HyperV UB Fails to start could not initialize memory there is not enough space on the disk

SUMMARY

could not initialize memory there is not enough space on the disk (0x80070070)‎

ISSUE

When attempting to start Unitrends Backup on HyperV the guest fails to start 

Hyper-V reports: Could not initialize memory there is not enough space on the disk (0x80070070)‎

RESOLUTION

Increase the volume size of the host or remove other data from the volume to provide sufficient space for Hyper-V to create BIN files used to cache guest memory operations.  

As a workaround you could reduce the memory used by Unitrends Backup or other guests, however this may have a negative impact on performance and should only be done under the advisement of Unitrends support.

We suggest 1vCPU and 4Gb of RAM per concurrent task. [Each concurrently running backup job, Hot Copy Job, Cold Copy job plus 1 task for background processing if using Incremental Forever.] Please see UB Deployment Best Practices for more information.  If UB resources are reduced, be cautious when reducing RAM as reducing RAM size dramatically, removing so much RAM as to result in available RAM being below prior database memory allocation (a portion of physical RAM), the Unitrends database may fail to start.  When reducing CPU count, also reducing concurrent backup limits may be required.  See How to change the number of concurrent backups

ADDITIONAL NOTE:  NTFS volumes should always be configured to have sufficient free space minimums.  15% for volumes 1TB and smaller, 10% for 1-5TB volumes, and 5% for volumes over 5TB.  Failing to maintain sufficient free space could result in NTFS corruption.  On systems with production VMs that will be snapshot, additional space for avdx files needs to be considered as well.

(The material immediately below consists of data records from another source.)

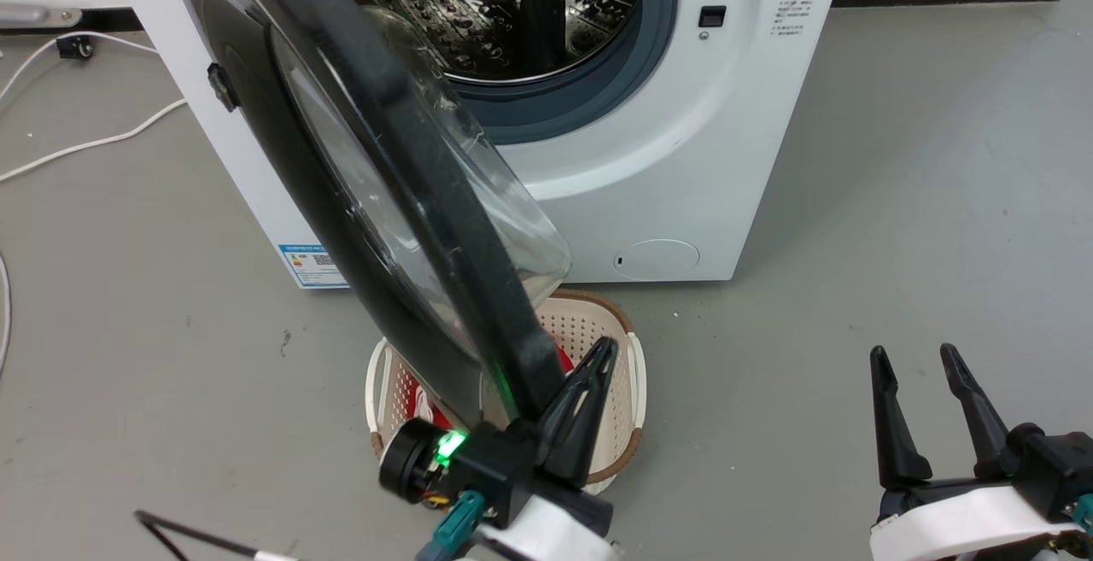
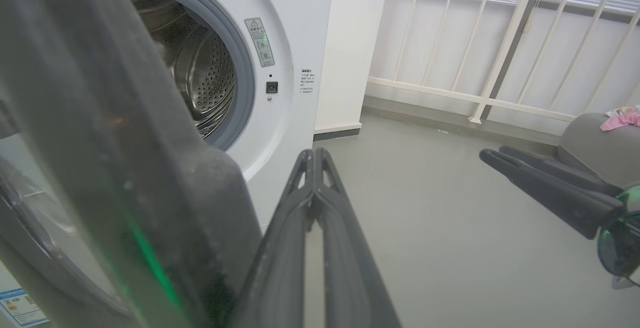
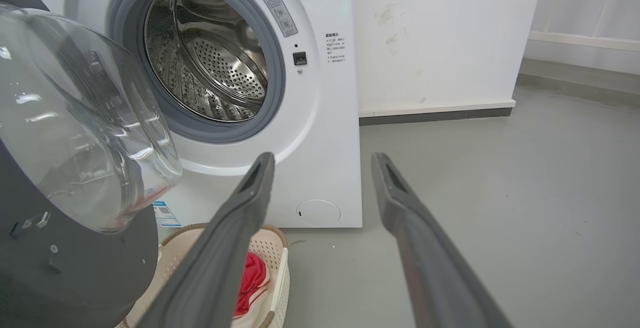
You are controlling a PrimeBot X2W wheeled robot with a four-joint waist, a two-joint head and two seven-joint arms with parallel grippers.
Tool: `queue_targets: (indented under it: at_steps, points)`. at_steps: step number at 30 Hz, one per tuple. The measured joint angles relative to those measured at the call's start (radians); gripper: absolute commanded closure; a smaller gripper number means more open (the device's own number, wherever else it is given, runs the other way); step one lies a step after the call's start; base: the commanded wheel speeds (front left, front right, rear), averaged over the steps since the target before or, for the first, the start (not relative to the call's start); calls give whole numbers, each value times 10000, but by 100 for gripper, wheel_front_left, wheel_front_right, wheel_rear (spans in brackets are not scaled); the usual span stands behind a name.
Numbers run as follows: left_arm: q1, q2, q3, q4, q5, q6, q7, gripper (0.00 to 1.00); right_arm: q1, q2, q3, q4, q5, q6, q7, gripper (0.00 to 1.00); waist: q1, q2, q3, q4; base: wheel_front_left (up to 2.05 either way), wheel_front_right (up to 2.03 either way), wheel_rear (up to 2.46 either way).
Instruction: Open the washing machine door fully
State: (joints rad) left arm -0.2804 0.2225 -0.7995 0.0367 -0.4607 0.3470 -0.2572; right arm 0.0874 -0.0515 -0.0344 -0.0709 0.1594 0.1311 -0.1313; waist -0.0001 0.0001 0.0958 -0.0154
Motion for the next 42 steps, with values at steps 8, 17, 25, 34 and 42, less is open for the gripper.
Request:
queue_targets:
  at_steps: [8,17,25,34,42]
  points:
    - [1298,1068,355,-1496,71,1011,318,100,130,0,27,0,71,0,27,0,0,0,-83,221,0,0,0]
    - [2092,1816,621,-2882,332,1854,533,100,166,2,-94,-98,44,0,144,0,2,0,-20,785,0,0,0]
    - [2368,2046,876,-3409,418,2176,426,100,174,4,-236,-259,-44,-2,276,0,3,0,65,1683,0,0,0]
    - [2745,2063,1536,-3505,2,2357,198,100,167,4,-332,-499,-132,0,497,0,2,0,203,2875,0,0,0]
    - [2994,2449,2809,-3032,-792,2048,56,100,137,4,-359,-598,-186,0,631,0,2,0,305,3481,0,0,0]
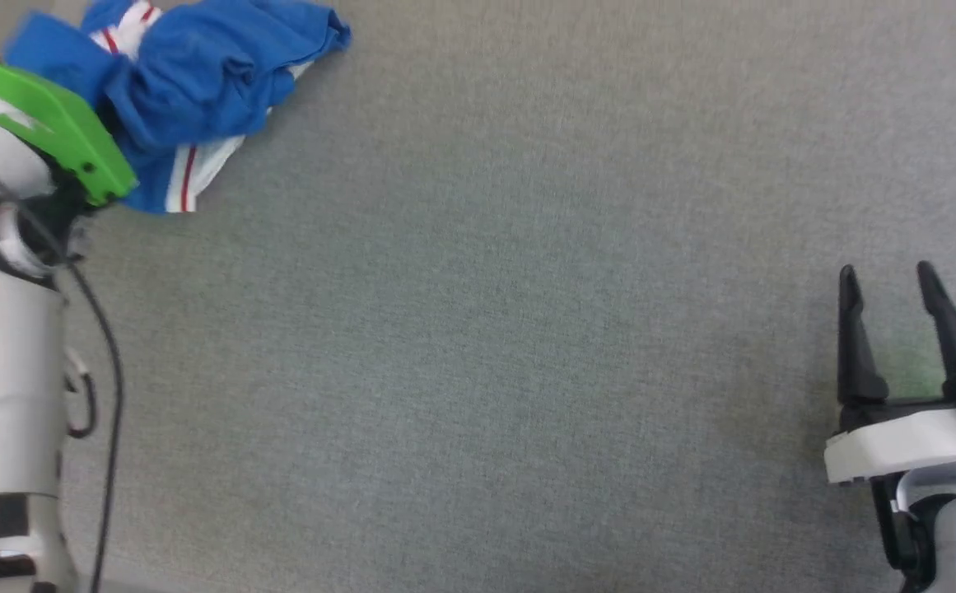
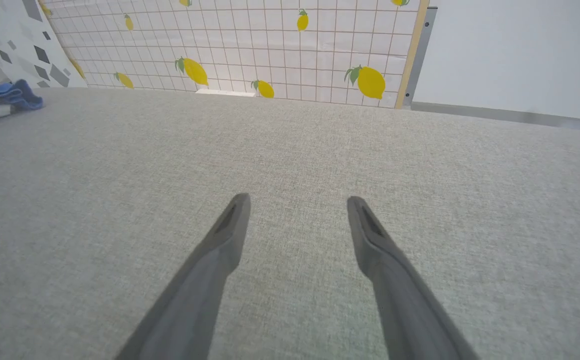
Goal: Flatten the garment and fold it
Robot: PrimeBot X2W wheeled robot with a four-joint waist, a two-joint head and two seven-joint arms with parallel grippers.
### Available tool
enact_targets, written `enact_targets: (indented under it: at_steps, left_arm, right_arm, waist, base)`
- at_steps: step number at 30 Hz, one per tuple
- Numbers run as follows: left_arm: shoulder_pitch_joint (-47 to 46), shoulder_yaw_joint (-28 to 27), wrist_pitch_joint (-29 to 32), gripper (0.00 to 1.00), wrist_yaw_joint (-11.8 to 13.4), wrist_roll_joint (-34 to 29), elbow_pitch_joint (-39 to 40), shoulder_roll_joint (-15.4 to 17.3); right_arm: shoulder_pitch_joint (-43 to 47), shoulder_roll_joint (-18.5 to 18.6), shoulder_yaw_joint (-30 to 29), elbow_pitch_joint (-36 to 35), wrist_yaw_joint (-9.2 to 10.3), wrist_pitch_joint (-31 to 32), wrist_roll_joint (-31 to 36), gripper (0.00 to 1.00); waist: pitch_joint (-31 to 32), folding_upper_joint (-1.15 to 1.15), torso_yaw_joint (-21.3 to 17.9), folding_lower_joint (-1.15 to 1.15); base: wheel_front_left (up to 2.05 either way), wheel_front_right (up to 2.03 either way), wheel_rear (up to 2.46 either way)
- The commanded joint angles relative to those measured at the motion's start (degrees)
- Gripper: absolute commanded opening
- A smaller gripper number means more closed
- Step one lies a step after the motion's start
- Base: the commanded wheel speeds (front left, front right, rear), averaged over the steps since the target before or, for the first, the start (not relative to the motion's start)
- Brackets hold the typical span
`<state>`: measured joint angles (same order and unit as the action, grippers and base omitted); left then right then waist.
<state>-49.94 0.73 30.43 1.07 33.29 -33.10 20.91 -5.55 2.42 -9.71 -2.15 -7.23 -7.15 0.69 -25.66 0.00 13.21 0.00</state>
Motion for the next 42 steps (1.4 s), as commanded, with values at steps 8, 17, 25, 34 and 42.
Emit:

If you are actively monitoring and reporting free space, 15-30% free space is usually sufficient, however, if free space monitoring is not being used, Microsoft recommends instead free space equal to the sum of the VHD/VHDX files on the volume that will concurrently have snapshots as a failsafe to handle worst case scenarios where snapshots may fail consolidation and grow to the original VM size.  Such use is rare to encounter but within possibility.  

CAUSE

In order for a VM to be started on hyper-V, Microsoft requires allocated space equal to the following formula: Cumulative sum of VHD/VHDX and AVHD/AVHDX files, PLUS space for BIN files (equal to the total RAM allocated to running guests). Note while guests are stopped, BIN files are not present, they are only present while a guest is powered on. 

For example, if you have a 100GB thick provisioned VM without snapshots, it will take approx 100GB on disk when powered off.  If that VM is allocated 16GB of RAM, an additional 16GB of disk will be consumed while the guest is powered on for a total of 116GB used disk.  If there is insufficient storage to accommodate this additional space Hyper-V will prevent the guest from booting.  Add an additional 15% to this number to ensure minimum safe NTFS free space, plus additional free space if snapshots will reside in these volumes.  

Consider guests may use dynamic memory configurations which may make these calculations difficult, however, total concurrent guest memory use cannot exceed physical host memory.